通常はActive Directoryで同期対象となるアカウントのメールアドレスまたはUPN(User Principal Name)名を一致させた状態で同期を行います。ちなみにこれをソフトマッチと呼びます。しかし、Active DirectoryとAzure ADで管理されているアカウントメールアドレスやUPNが異なると、これを紐づけた上でオブジェクトの一意性を確保するためのID情報「Immutable ID」を紐づける必要があります。これがハードマッチと呼ばれる統合方法です。
以下にその手順をご紹介します。
手順①Active DirectoryにてBase64でエンコードされたObjectGUIDを確認する
- Active Directoryの任意のドメインコントローラー(DC)上で「管理ツール」「Active Directoryユーザーとコンピューター」を開く
- メニューから「表示」「拡張機能」にチェックを入れる
- 該当ユーザーアカウントのプロパティを開く
- 「属性エディター」タブを開き、"distinguishedName" 値を選択して「表示」をクリック
- "distinguishedName" 値の内容をコピーする
- コマンドプロンプトを起動し、次のコマンドを実行する「ldifde -f c:\ ldifde_user.txt -d "手順Eでコピーした内容" -p subtree」
- 出力されたファイルを開いてObjectGUIDの値を確認する
手順②Azure AD上でImmutableIdが設定されてないことを確認
- インターネットに接続している任意のパソコン上で「Windows PowerShell用Windows Azure Active Directoryモジュール」を管理者として実行する
- 起動したPowerShellにて「Connect-MsolService」コマンドを実行する(認証ダイアログが表示されたら管理者ユーザーの資格情報を入力し「OK」ボタンをクリック)

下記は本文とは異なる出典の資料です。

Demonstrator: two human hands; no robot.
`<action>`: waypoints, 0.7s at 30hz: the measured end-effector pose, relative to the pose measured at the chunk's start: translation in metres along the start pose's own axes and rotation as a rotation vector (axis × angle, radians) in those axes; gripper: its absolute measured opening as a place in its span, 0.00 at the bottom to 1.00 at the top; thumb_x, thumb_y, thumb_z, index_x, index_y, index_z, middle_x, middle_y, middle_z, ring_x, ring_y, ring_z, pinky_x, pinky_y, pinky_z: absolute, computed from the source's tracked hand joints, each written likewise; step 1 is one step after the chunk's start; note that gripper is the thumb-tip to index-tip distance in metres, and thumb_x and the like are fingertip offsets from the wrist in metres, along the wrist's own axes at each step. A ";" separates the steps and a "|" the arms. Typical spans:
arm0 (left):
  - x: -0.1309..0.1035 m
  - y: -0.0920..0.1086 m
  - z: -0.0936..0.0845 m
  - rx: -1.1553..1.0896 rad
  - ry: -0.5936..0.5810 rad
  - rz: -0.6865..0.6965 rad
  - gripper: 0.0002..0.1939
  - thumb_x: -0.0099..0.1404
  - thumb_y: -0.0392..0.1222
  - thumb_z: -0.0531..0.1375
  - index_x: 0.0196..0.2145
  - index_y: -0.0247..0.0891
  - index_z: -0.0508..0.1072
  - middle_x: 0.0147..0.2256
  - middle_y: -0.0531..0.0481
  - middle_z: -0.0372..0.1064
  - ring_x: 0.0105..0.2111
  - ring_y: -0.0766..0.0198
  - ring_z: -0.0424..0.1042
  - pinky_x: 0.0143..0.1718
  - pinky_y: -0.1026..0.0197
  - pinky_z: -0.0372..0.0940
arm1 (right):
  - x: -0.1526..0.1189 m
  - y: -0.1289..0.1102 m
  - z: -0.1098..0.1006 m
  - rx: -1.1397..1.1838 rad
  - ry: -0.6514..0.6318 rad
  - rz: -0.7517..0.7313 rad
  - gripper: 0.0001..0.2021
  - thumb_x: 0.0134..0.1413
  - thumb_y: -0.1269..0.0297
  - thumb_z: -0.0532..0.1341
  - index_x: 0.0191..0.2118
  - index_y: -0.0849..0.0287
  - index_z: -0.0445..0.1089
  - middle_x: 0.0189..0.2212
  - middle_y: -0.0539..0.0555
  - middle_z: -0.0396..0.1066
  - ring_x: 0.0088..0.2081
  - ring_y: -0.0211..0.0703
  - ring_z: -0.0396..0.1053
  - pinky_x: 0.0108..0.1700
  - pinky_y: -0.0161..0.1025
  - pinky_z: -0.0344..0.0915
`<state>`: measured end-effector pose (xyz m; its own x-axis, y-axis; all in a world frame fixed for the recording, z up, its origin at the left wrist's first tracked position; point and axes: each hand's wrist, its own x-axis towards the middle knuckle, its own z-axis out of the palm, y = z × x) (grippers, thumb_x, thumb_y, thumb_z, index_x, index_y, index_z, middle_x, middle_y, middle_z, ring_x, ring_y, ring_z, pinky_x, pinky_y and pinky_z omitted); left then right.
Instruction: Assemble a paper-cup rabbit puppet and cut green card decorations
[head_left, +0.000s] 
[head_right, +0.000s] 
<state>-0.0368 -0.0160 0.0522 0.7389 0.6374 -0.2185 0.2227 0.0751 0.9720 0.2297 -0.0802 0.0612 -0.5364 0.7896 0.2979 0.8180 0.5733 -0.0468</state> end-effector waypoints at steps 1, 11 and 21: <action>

- 次のコマンドを実行する「Get-MsolUser -UserPrincipalName "対象ユーザーの UPN" | fl」
- 出力されたファイルを開いてImmutableの値を確認する
手順③ImmutableIdを手動で設定
- インターネットに接続している任意のパソコン上で「Windows PowerShell用Windows Azure Active Directoryモジュール」を管理者として実行する
- 起動したPowerShellにて「Connect-MsolService」コマンドを実行する(認証ダイアログが表示されたら管理者ユーザーの資格情報を入力し「OK」ボタンをクリック)
- 次のコマンドを実行する「Set-MsolUser -UserPrincipalName <対象ユーザーの UPN> -ImmutableId <Active DirectoryユーザーのBase64エンコードされたobjectGUID値>」
- 次のコマンドを実行する「Get-MsolUser -UserPrincipalName "対象ユーザーの UPN" | fl」
手順④手動で差分ディレクトリ同期を実施
- ディレクトリ同期サーバーに管理者権限でログインする
- 管理者のPowerShellを起動して次のコマンドを実行する「Start-ADSyncSyncCycle -PolicyType Delta」
- Office 365管理ポータルにて作業対象ユーザーの「同期の種類」がクラウドからActive Directoryに変わったことを確認する
以上でハードマッチによるOffice 365とActive Directoryの統合は完了です。既存のローカルシステム環境やOffice 365の利用状況によって最適な統合方法が異なるので、自社環境の状況把握を行ってから適切な方法でOffice 365とActive Directoryを統合しましょう。